Mas a pedra de toque foi ter sido o primeiro comandante das tropas
no Haiti. “O Haiti é um divisor de águas no Exército Brasileiro. Obrigou
os militares a se profissionalizarem. Antes era um Exército pouco
operacional, cujo maior evento no dia a dia da tropa era o desfile de 7
de setembro”, resume um oficial. A missão no Haiti foi iniciada em 2004 e
durou 13 anos, até outubro de 2017.
Em
entrevista ao Correio, no início da tarde da última quinta-feira,
Etchegoyen evitou comentar se Dilma relevou o papel dos generais ao
extinguir o GSI: “Eu tenho levado a minha vida olhando para frente. No
momento que o GSI foi recriado, passamos a ser demandados”. Para ele,
não há protagonismo. As competências do GSI já existiam, mas eram
subutilizadas. "O presidente resolveu usar toda a capacidade que o GSI
tem”, completou.
Sobre o próprio protagonismo,
mais uma vez, Etchegoyen o rejeita: “Eu não me vejo nesse protagonismo. O
motivo é bem simples: nunca trabalhei para ter esse protagonismo e
nunca fiz as coisas que dizem que eu fiz”. Ele refere-se, por exemplo, à
indicação para a direção-geral da Polícia Federal. Na época da troca
anunciada de Leandro Daiello, atribuía-se ao general a torcida pelo nome
do delegado Rogério Galloro, o que apenas se confirmou com demissão de
Fernando Segovia. “Não há um personagem da República que tenha ouvido eu
comentar sobre preferências de nomes para a Polícia Federal. Não faz
sentido”, disse Etchegoyen. “Meu projeto é terminar a minha tarefa aqui,
ir embora para casa, cuidar dos meus netos, pescar, escrever, fazer o
que eu gosto de fazer. Isso é a minha vida. Eu não tenho um projeto que
esteja baseado em ter que produzir um fato político que me sustente para
isso ou para aquilo”, afirmou.
Antes de se
despedir, o general tenta reforçar um papel secundário nas últimas
decisões da Esplanada: “Vocês conhecem o ministro Jungmann (Defesa),
vocês acham que alguém tem capacidade de influenciar quem ele tem que
escolher?
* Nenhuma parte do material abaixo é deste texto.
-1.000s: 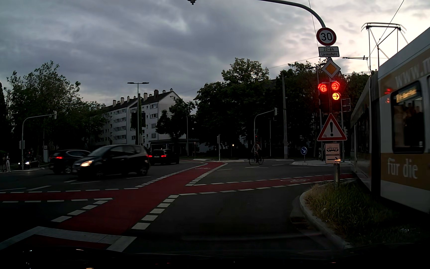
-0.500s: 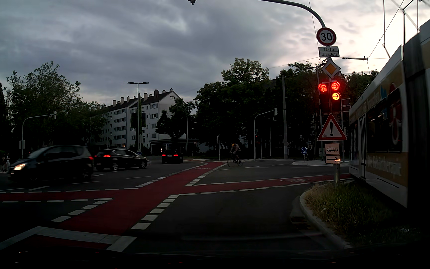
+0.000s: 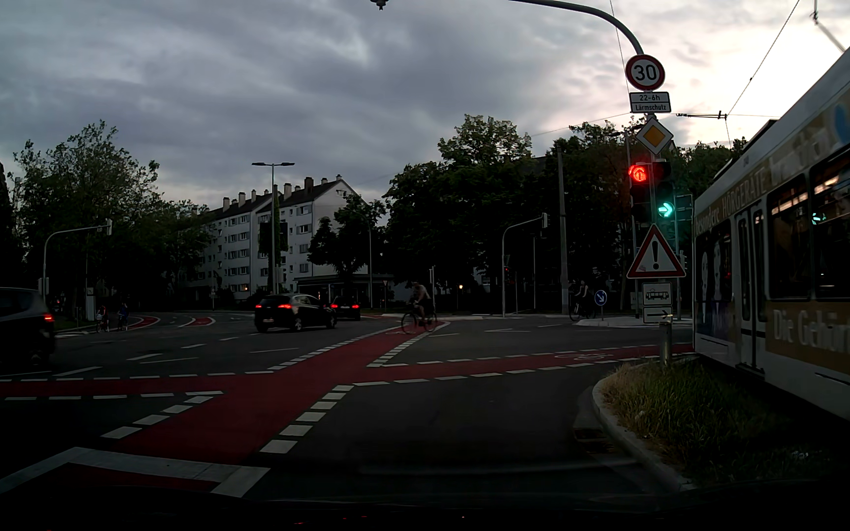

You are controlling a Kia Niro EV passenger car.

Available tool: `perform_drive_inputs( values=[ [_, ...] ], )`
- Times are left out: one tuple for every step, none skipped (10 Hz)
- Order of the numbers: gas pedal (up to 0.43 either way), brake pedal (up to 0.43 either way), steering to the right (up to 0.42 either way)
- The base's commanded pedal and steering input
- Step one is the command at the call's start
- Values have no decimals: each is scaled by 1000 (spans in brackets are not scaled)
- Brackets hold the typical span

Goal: Follow the waypoints while adhering to traffic rules and regulations

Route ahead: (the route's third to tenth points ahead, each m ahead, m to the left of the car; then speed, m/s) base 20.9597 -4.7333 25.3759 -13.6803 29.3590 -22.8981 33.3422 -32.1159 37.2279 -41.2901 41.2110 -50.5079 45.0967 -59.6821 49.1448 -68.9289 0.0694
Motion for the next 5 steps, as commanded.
perform_drive_inputs(
  values=[
    [0, 0, -52],
    [0, 0, -52],
    [0, 0, -52],
    [0, 0, -52],
    [110, 0, -54]
  ],
)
Já me colocaram em tanto lugar dizendo coisas que eu não
disse. Acho que as pessoas estão confundindo assessoramento que é dado
ao presidente com o campo político que não é meu”. E conclui: “Seria
outra leviandade sentar ao lado do presidente e discutir campo político,
minha vida inteira foi defesa e segurança, planejamento estratégico, é o
que estou fazendo aqui, isso tenho respondido. Eu vou dar mais um passo
e entrar no assessoramento político ao presidente e disputar com
Padilha, Moreira Franco, Maia? Não caibo nesse papel”.